The kernel hangs at the assertion point (ebreak instruction)
Run tt-triage to analyze the device state
If Lightweight Kernel Asserts are enabled or LLK Asserts only are enabled, use tools/triage/dump_lightweight_asserts.py to see call stacks and local variables
Check the assertion message to understand what constraint was violated

Tip

Use the tools/setup_llk_assert_env.sh helper (see Quick-start: Running a Test with LLK Asserts) to automate the timeout / triage / device-print wiring so a single test run produces assert.txt, the dprint log, and test_output.txt with no manual export setup.

Note

When an LLK assert fires, the root cause is almost always in kernel code — the assert is validating that the LLK API was called with legal parameters. Look at the kernel code that is calling the LLK function, not at the test itself.

Common failure scenarios:

Attempting operations on tiles with unsupported dimensions
Passing incompatible data formats between operations
Using narrow tiles or partial faces where not supported
Dimension mismatches in matrix multiplications

Real-World Examples

The following issues and PRs illustrate the most common patterns of LLK assert hits observed in practice and how they were resolved.

Issue #38346 — Create green runs of Sanity/BPC workflows when LLK_ASSERTS are enabled

The umbrella tracking issue that motivated systematic LLK assert work. When LLK asserts were first enabled across the CI suite, a large number of pre-existing tests failed — revealing that many kernels had been silently misusing the LLK API. The resolution strategy defined was: fix kernel code where the LLK API was misused, skip tests (with skip_with_llk_assert) where further investigation was needed, and make nightly runs with LLK asserts enabled a reliable green baseline going forward.

Issue #39184 — Fix tests which hit LLK_ASSERT during unpack configuration verification

A detailed description of the most common HW configure assert pattern: the unpacker is configured during HW configure (or a reconfigure phase) with specific face_r_dim / num_faces values, but a different configuration is then passed to init or the execution block — causing the assert to fire on the mismatch. The issue includes a full reproduction recipe and an example tools/triage/dump_lightweight_asserts.py callstack:

#0 llk_unpack_tilizeA_B_init<false, 1, false, true>()
   at llk_unpack_tilize_api.h:97
#1 ckernel::tilizeA_B_reduce_init<false, true>()
   at tilize.h:79
#2 chlkc_unpack::unpack_main()
   at compute_pool_2d.cpp:87

Arguments: operandA=1, operandB=2, ct_dim=1, num_faces=2,
           unpA_face_r_dim=4, unpB_face_r_dim=1

The callstack clearly points to the compute kernel (compute_pool_2d.cpp) as the source of the problem, not the test.

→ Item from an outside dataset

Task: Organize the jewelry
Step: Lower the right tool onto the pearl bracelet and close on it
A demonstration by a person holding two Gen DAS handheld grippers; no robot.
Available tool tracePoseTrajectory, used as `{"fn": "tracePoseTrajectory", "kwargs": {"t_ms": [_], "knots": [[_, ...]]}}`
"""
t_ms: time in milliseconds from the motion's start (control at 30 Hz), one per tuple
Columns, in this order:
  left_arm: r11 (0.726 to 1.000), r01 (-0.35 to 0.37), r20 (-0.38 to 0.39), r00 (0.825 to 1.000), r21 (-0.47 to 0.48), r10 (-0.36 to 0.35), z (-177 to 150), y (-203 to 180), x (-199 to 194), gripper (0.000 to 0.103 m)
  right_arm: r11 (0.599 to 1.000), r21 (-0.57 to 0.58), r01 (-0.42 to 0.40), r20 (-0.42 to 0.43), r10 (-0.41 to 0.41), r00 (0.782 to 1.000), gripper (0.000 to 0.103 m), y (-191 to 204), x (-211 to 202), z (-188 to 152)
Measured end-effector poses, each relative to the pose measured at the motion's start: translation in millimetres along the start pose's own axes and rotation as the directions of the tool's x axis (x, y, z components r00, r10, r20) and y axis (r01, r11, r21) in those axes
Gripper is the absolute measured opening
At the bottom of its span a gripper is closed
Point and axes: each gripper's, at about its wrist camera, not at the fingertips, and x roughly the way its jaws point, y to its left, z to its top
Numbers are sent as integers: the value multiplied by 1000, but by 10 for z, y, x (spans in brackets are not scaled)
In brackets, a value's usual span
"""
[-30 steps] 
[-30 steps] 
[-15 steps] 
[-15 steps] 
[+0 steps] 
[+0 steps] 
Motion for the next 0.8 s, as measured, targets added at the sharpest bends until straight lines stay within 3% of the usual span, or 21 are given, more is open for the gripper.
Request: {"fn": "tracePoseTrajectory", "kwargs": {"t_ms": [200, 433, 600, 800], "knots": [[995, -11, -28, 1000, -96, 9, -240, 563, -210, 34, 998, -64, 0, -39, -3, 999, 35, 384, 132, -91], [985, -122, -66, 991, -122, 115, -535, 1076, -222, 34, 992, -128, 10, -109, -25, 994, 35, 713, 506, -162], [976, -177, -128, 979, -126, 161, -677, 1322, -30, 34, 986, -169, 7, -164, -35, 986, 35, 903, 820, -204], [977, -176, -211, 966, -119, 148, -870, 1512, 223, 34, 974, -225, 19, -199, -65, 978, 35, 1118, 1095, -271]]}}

PR #39945 — Fix LLK_ASSERT hits for sdpa tests (kernel code fix)

Addressed LLK assert failures in SDPA/MLA kernels caused by unpacker configuration mismatches. The fixes were entirely in kernel code:

Fixed operand ordering — reconfig_data_format(in0, in1) in sdpa_flash_decode.cpp was reordered to reconfig_data_format(in1, in0) to match the state_configure(in1, in0) call used by the matmul path.
Added missing reconfigure calls — reconfig_data_format and pack_reconfig_data_format calls were added in compute_common.hpp to keep unpacker/packer configuration consistent before matmul init and execution in the SDPA inner loop.

After the kernel fixes, all skip_with_llk_assert decorators were removed from the SDPA/MLA test files.

PR #40282 — Enrich LLK API with more customized hw (re)configure options (LLK API extension)

Addressed LLK assert failures in pooling-related kernels (compute_pool_2d.cpp) where the kernel legitimately needs to change face_r_dim or num_faces dynamically — for example, using different geometry for the last block. Because the existing LLK HW configure/reconfig API always derived these values from the circular buffer metadata, there was no way to express the kernel’s intent without triggering an assert.

The fix added new LLK pack/unpack reconfig API overloads that accept explicit face_r_dim and num_faces parameters, allowing kernels to configure hardware with geometry that differs from the CB metadata when there is a documented reason to do so. After the API was extended, skip_with_llk_assert was removed from multiple pool and reduction test files (test_avgpool2d.py, test_upsample.py, test_rotate.py, test_grid_sample.py, test_adaptive_pool2d.py, test_reduction.py).